Field Notes from Tessellations

October / I went to Goat Island camp and I gathered materials. I hadn’t been to the site since I moved to the barn in April of ’22. I brought the dogs for moral support. Most of the buildings and all the big trees have been taken down. The ground is torn up from diggers so you can hardly drive on it. It’s hard to put into words. The place felt smaller, the distance between where the old structures used to be seemed halved, shrunk. I couldn’t work out exactly where my caravan was, which flame tree I slept under for those nine months. 

The landscape is still stunning of course, if you keep the felled and broken trees behind you. You can see the reserve from where the driveway was, the old camp kitchen. You can see the islands. The grass was as green as ever and it was hot, sizzling — the dogs and I barely lasted twenty minutes. I forgot how hot it gets up here, the blue and green so bright it almost hurts to look. The outlook sparkles, the breeze everywhere but where you stand, as you begin to smoulder and burn, to turn to ash. 

I remember the day we set fire to eight or nine old mouldering double mattresses in lockdown, the column of black smoke, noxious and dark, towering up into the blue sky. I wrote a lot of poetry those months in my caravan about being set on fire or starting fires: we built a fire / threw everything we had at it / junk, boards / broken chairs. I wrote equally as much poetry about water: cool water is a balm / and look / everything you thought he gave you / is still yours. For a little while, it felt like the end of the world. But I’ve felt that on and off ever since we moved. 

I thought I had been part of the disassembling of Goat Island campground — I helped fill dumpsters and load old, waterlogged mattresses onto piles and set them alight. I helped sort through what could be burnt or disposed of, what could be salvaged - but when the real end came, I wasn't there. When the usable, liveable structures were torn down or demolished, when the caravans and bungalows were sold off, when the trees were felled and left in broken piles along the rutted up road, made nearly impassable by the heavy machines, I wasn’t there. The land is overgrown now and empty, the Gulf and its islands glittering in the distance. 

October / A materials walk kind of epitomises the artistic arc. You start out with nothing in hand, unsure of what you’ll find, but as you move around, you find everything you need. Not just the artist’s arc but the human one, if we’re lucky. 

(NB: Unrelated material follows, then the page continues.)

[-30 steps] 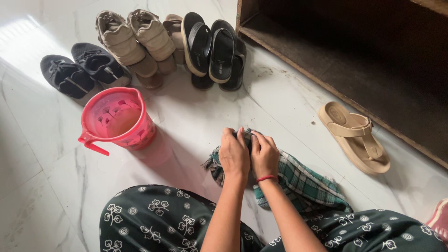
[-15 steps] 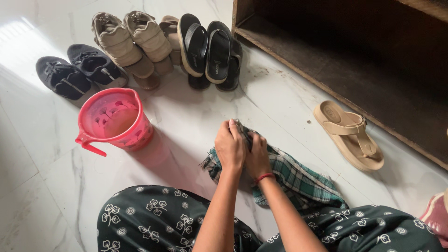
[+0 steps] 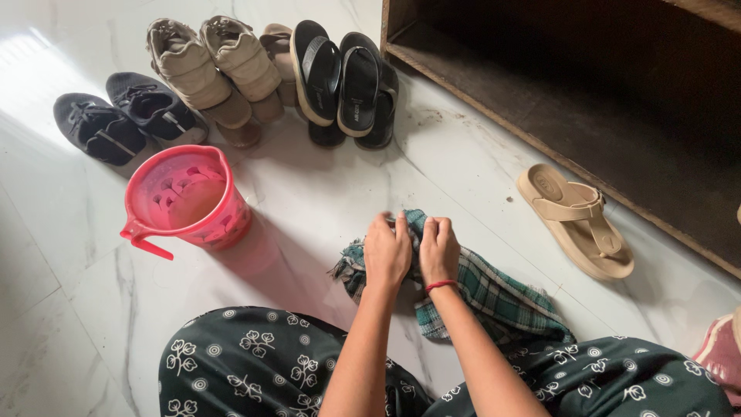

I gathered materials. Bamboo, jacaranda (wattle actually), arum lily (calla lily), canna lily and a small delicate flower that is kind of like a daffodil but in tiny clusters and without any yellow (onion weed). The jacaranda leaves have already curled to an unusable state. I found a cluster of pods on the same small tree that I hope will speak to the Kentucky Coffee tree pod from uncle Ron’s cabin. And the arum lily here will speak to the arum lily I made at oxbow, even though it’s a bit faded because I washed it in the sun.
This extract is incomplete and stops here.